§ EXERCISE OBJECTIVE
Your answer should consist solely of the lines from the first line of the data through the line with "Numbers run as", each reproduced exactly.

::: MATERIAL PROVIDED :::

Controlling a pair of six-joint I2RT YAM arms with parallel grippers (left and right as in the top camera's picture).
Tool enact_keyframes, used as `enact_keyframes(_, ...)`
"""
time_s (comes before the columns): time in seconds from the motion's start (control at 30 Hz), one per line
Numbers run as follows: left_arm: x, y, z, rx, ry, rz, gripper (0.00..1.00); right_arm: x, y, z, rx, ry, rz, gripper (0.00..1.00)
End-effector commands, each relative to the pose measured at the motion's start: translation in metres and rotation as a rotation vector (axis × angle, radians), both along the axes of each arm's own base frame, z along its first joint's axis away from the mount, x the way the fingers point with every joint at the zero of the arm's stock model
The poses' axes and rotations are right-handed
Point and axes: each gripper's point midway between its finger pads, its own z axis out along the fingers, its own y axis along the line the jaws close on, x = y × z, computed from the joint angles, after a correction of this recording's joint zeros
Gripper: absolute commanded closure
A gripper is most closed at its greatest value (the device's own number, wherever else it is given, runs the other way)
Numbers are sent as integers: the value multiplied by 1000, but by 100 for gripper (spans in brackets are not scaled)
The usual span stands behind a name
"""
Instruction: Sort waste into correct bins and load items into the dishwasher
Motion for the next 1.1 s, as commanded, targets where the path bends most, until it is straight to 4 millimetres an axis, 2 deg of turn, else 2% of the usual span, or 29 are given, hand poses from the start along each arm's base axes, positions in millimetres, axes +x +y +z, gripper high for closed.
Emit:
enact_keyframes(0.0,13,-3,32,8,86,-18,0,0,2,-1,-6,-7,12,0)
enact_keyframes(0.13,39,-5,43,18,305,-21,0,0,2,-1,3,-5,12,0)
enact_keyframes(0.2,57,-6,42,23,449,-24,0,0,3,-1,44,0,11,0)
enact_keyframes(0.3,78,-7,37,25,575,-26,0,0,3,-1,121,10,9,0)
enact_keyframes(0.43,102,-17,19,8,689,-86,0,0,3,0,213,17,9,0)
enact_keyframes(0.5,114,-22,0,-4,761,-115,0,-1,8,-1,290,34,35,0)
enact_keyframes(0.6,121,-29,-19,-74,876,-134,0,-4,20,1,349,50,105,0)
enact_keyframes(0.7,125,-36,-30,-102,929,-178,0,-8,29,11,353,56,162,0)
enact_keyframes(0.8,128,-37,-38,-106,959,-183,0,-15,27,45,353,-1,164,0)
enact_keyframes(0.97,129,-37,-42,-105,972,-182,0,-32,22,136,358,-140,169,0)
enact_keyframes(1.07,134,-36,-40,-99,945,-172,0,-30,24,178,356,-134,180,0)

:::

§ ANSWER BOX
Controlling a pair of six-joint I2RT YAM arms with parallel grippers (left and right as in the top camera's picture).
Tool enact_keyframes, used as `enact_keyframes(_, ...)`
"""
time_s (comes before the columns): time in seconds from the motion's start (control at 30 Hz), one per line
Numbers run as follows: left_arm: x, y, z, rx, ry, rz, gripper (0.00..1.00); right_arm: x, y, z, rx, ry, rz, gripper (0.00..1.00)

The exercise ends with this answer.